Couldn't help but blog on a subject that I'm loathe to broach here - politics. [The risk of offending readers is too high, but then a blog that doesn't take any risks can be a dull read.]
The BBC has just run a story here
about an aside allegedly made by David Miliband at the Labour party conference, in which he seems to indicate that he deliberately toned down his speech because he's keeping his powder dry for a future leadership challenge.
Now I'm not a terribly party political person, but I've found it fascinating to watch what has happened since Tony Blair gave the leadership of the Labour party, and the job of prime minister, to Gordon Brown. It seems obvious that Brown, while a highly competent cabinet minister and intelligent person, is not really a leader. Leadership is a relatively rare quality, and only some people possess it. You can spot leaders, because people instinctively want to follow them - that's why they are called leaders.
Gordon has been coached and coached, and you can see he's trying to do all the right things, like smile, and be personable, and crack jokes. But it all looks so rehearsed and so false. If he walked into a room, people wouldn't terribly much want to be near him. Even though he's the prime minister. The poor bloke has got the top job - the one he has been longing for - and it has turned into a living nightmare because he can't carry it off.

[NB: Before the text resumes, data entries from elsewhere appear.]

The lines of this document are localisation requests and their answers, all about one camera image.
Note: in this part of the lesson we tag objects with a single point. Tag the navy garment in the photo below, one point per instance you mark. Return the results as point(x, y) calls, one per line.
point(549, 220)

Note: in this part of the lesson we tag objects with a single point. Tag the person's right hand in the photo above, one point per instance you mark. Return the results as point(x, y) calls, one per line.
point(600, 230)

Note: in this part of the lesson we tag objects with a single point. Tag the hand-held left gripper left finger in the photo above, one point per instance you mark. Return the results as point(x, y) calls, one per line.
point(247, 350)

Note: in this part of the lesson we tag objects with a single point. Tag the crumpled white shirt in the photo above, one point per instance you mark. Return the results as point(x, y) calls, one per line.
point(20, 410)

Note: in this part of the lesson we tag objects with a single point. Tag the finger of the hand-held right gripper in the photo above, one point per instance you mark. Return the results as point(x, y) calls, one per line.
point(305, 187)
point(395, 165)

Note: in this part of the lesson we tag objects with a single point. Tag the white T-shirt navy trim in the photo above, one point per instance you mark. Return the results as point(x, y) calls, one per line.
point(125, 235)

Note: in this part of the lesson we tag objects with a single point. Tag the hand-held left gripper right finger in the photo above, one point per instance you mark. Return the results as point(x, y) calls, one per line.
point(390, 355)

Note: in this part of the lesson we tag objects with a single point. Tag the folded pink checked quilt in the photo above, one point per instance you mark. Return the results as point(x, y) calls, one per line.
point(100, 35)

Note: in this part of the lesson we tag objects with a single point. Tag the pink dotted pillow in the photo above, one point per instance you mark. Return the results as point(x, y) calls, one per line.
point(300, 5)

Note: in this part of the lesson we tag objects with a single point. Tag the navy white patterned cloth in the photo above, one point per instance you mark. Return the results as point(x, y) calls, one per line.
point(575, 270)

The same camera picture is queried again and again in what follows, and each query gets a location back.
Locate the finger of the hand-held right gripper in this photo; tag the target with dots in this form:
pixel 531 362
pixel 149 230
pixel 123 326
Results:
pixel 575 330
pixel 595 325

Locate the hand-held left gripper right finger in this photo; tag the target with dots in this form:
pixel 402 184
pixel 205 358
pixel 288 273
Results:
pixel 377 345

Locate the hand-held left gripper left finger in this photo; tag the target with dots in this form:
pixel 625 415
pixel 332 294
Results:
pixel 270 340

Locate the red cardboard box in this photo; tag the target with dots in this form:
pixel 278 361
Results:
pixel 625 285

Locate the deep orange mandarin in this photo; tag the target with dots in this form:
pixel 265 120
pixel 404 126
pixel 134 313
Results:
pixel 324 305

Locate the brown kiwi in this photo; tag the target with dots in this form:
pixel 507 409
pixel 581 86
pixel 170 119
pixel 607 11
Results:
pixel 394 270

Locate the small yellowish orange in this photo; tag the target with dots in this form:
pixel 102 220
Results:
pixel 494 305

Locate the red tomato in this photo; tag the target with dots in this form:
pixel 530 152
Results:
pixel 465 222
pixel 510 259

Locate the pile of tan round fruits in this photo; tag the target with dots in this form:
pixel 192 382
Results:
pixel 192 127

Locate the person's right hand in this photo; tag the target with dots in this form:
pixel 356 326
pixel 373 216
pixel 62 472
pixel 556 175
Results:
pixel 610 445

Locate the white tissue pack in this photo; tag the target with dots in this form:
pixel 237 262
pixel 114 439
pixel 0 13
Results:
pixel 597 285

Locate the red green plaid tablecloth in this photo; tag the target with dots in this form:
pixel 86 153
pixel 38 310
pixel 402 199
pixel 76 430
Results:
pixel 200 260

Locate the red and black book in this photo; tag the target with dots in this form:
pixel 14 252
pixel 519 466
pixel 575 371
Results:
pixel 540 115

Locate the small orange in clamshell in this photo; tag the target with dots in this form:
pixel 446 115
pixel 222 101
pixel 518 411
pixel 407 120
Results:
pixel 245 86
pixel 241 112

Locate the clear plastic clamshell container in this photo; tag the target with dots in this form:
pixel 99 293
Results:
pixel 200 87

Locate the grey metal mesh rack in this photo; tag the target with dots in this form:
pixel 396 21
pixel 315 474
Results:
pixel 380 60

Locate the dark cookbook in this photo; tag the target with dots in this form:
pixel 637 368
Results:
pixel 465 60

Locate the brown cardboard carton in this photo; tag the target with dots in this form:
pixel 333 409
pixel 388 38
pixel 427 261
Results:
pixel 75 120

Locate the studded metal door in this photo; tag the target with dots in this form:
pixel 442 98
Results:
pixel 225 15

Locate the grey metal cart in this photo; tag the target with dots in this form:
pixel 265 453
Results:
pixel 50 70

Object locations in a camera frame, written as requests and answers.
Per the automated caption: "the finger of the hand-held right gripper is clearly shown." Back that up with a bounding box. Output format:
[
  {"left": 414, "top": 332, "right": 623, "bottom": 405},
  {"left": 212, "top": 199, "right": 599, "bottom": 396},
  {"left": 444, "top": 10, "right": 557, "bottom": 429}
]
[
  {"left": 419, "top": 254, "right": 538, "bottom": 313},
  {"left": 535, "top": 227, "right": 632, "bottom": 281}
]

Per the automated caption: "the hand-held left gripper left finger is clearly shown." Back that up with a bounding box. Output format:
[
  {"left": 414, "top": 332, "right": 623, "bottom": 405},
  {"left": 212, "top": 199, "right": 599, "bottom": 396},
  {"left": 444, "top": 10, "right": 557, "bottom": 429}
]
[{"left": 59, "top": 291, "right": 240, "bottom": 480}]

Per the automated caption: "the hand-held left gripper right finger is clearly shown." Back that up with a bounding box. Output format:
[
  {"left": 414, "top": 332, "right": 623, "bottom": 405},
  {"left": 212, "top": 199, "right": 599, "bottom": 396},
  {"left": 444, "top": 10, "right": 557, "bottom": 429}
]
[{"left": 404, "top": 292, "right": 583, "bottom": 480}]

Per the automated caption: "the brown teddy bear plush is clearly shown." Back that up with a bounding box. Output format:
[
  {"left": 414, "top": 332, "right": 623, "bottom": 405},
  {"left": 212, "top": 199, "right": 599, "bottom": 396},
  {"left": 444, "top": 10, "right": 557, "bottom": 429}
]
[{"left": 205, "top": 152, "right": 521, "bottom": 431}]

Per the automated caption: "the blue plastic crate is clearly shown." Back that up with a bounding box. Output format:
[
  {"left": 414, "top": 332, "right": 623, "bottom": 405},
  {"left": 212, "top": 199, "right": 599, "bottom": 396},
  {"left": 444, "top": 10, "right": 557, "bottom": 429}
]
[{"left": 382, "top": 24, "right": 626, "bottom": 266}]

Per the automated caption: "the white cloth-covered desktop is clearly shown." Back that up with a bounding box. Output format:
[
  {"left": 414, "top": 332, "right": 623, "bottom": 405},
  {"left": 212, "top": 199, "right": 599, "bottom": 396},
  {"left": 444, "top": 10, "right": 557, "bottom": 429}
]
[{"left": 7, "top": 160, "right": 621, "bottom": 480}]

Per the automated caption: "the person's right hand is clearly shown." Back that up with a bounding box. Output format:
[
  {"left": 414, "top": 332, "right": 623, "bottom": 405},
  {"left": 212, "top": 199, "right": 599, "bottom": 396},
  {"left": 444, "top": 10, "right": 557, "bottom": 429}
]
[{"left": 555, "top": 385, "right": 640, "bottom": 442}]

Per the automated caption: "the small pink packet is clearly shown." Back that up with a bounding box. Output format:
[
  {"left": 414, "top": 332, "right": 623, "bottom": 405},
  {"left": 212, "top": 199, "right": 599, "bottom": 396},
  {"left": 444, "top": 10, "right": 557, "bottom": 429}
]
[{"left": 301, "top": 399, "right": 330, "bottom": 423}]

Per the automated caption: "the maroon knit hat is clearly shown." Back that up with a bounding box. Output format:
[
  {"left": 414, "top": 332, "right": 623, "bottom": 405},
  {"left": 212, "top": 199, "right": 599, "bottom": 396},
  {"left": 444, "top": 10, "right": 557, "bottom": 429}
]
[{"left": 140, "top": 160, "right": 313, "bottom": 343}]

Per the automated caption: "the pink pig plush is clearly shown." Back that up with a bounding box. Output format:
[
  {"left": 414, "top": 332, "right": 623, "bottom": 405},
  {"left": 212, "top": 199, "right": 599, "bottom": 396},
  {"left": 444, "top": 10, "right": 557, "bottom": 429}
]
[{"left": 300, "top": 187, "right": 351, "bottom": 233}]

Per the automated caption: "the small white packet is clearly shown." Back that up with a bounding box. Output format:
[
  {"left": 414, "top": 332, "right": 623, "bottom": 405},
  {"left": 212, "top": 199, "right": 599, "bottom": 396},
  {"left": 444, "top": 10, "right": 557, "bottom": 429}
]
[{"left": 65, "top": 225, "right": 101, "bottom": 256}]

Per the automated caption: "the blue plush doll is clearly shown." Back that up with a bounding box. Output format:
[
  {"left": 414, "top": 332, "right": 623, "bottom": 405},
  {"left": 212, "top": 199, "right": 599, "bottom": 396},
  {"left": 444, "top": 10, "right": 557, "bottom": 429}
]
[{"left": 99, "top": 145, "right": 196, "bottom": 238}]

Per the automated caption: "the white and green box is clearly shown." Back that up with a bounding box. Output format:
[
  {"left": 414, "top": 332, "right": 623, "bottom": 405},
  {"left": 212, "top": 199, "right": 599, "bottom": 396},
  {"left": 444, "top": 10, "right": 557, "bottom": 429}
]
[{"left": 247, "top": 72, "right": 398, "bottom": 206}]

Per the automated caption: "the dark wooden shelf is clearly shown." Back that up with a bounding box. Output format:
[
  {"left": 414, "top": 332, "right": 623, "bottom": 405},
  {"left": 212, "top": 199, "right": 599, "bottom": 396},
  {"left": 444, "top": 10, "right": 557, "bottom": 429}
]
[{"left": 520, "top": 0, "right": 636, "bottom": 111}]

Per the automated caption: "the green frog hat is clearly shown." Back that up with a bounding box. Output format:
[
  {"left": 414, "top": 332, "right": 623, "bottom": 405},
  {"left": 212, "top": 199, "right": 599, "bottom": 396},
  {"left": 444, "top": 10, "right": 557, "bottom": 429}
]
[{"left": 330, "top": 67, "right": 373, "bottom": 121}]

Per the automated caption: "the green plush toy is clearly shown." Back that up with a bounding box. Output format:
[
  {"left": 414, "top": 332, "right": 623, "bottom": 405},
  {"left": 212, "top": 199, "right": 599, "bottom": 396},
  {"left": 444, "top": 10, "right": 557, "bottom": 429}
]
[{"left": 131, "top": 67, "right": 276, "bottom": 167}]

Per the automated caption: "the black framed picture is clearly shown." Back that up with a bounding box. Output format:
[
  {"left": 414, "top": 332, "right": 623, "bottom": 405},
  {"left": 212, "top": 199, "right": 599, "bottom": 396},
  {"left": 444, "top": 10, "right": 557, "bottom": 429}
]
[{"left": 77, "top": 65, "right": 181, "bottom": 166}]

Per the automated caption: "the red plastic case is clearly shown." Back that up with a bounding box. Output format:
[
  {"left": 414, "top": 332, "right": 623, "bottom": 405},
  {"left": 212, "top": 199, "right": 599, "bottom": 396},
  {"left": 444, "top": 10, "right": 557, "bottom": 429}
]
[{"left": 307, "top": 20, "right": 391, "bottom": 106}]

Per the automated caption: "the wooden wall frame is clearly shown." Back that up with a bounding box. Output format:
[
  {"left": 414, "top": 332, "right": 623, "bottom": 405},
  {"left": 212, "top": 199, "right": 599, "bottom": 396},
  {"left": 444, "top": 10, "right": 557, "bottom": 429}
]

I suspect that everyone in the Labour party of average intelligence and above knows it would be madness to approach the next election with Gordon at the helm. Yet, for now, there is this show of faux unity. Like the pursuit cycling event we all watched for the first time at the Olympics this year, timing is everything (this is the event where the two cyclists, who are racing each other, almost stop, waiting to see who will make the first move). Within the higher echelons of the party, there exist natural leaders, and foremost among these is the as-yet inexperienced Miliband. Sooner or later, it seems inevitable that he will make his move. As I said, timing is everything, and it is fascinating to watch.